In this study, to select indicator rain gauge station/piezometric well, the entropy theory was used. Since there are several rain gauge stations and piezometric wells in the study basin and their distribution is uniform throughout the basin, so instead of using thiessen polygon or weighted average, entropy theory was used. In this method, the rain gauge station/piezometric well that transfers more information with other stations is selected as the indicator rain gauge station/piezometric well. In this method, entropy indices are first calculated according to the probability tables and the interaction of the rain gauge stations/piezometric wells.
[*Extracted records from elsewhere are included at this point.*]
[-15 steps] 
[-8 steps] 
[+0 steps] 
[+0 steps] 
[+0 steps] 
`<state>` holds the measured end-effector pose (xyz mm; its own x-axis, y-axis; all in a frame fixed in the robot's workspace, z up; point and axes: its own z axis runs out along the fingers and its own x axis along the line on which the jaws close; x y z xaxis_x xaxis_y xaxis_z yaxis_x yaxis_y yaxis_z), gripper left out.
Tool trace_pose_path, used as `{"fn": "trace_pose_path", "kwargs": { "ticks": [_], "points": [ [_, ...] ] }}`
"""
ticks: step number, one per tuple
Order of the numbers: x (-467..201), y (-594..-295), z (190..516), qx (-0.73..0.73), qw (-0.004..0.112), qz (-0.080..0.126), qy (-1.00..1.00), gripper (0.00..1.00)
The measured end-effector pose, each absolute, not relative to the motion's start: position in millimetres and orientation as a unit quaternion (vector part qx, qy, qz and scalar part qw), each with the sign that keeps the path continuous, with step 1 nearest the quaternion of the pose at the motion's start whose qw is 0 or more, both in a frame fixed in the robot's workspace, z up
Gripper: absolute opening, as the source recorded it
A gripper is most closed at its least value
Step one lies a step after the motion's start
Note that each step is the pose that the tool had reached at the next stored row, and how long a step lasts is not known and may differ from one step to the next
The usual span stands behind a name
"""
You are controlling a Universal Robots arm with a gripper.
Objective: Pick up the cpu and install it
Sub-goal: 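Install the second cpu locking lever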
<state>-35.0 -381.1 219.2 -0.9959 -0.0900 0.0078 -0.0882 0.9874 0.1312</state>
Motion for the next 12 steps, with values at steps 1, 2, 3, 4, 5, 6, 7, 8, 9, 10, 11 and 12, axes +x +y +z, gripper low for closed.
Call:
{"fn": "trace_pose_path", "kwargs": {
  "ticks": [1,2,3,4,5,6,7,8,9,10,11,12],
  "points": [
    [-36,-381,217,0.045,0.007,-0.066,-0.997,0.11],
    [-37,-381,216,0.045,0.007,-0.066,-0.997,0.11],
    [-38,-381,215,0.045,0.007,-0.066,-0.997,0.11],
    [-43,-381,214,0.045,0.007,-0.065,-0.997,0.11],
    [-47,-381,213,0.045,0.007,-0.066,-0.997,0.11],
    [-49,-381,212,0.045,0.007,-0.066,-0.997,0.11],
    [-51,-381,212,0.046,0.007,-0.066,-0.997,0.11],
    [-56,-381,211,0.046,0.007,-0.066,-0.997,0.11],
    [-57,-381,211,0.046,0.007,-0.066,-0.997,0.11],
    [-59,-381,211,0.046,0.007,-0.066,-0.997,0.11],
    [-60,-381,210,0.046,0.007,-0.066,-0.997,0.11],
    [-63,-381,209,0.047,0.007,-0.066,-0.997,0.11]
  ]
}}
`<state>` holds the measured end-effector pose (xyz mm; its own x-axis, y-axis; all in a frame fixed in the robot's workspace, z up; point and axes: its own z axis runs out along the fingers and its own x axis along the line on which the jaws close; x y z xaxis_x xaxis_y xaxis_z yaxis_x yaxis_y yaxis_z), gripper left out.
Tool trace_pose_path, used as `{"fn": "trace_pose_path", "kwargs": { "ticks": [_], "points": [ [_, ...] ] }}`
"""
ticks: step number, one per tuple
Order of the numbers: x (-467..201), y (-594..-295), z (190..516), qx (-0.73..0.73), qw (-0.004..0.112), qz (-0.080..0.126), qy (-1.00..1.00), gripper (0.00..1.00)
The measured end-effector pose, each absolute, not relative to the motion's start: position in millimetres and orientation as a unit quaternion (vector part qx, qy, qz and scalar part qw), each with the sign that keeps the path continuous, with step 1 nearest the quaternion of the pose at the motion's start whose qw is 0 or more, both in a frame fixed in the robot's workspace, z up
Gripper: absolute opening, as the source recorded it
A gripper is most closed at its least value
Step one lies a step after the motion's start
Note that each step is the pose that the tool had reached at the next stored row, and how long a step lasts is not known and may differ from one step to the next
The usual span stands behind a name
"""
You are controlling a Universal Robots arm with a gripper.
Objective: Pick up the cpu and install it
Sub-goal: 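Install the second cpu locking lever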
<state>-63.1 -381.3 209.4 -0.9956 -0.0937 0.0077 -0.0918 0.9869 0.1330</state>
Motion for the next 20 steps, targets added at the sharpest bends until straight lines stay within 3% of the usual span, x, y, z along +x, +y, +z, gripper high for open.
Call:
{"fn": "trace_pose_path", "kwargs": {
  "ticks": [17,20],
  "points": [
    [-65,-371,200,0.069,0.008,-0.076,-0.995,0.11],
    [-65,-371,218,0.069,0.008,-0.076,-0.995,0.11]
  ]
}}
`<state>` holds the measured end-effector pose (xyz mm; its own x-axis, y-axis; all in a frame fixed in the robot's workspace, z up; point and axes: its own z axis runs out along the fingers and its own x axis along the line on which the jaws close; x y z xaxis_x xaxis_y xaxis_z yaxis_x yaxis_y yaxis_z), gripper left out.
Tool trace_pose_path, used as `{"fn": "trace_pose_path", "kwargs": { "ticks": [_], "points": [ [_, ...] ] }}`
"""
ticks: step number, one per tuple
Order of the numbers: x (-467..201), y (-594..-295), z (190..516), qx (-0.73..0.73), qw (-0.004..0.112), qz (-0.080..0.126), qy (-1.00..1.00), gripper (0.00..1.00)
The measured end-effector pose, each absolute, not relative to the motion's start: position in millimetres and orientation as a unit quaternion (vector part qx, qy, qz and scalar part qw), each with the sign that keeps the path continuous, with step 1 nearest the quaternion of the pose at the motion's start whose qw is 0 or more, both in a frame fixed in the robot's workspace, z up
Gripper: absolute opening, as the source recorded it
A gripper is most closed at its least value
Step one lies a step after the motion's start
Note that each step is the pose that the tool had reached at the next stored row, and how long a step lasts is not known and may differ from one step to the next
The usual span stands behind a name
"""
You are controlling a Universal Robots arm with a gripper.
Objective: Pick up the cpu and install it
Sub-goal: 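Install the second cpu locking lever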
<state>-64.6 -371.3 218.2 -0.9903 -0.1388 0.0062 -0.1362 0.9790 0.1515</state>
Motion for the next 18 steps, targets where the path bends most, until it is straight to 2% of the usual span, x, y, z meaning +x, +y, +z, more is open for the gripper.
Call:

The rain gauge stations/piezometric wells were classified and ranked according to entropy indices and finally based on information transfer index of entropy theory, introduced as the indicator rain gauge station/piezometric well. The rain gauge station/piezometric well that has the highest rank is selected as the indicator rain gauge station/piezometric well. In this study, Tapik rain gauge station/Nazloo piezometric well selected as the indicator rain gauge station/piezometric well in the basin. For more information on entropy theory, see Mogheir et al. 2006 and Tahroudi et al. 2019a.

Extraction of water resources signatures

The rainfall, river flow and groundwater level deficiencies, which are referred to as water resources signatures in this study, based on the proposed method of Tahroudi et al (2019b) are extracted for a 60-day duration. The values generated are hereinafter referred to as "signature".

The rainfall deficiency means deficiency for 1- to n-day consecutive durations of rainfall compared to its mean long-term which are extracted from the daily rainfall. At the first step, the mean individual daily long-term period (MIDLP) is calculated using Eq. (1) for every day of the year. In fact, the number of MIDLPs will be equal to the number of days in a year (365). (Besharat et al. 2014; Tahroudi et al. 2019b).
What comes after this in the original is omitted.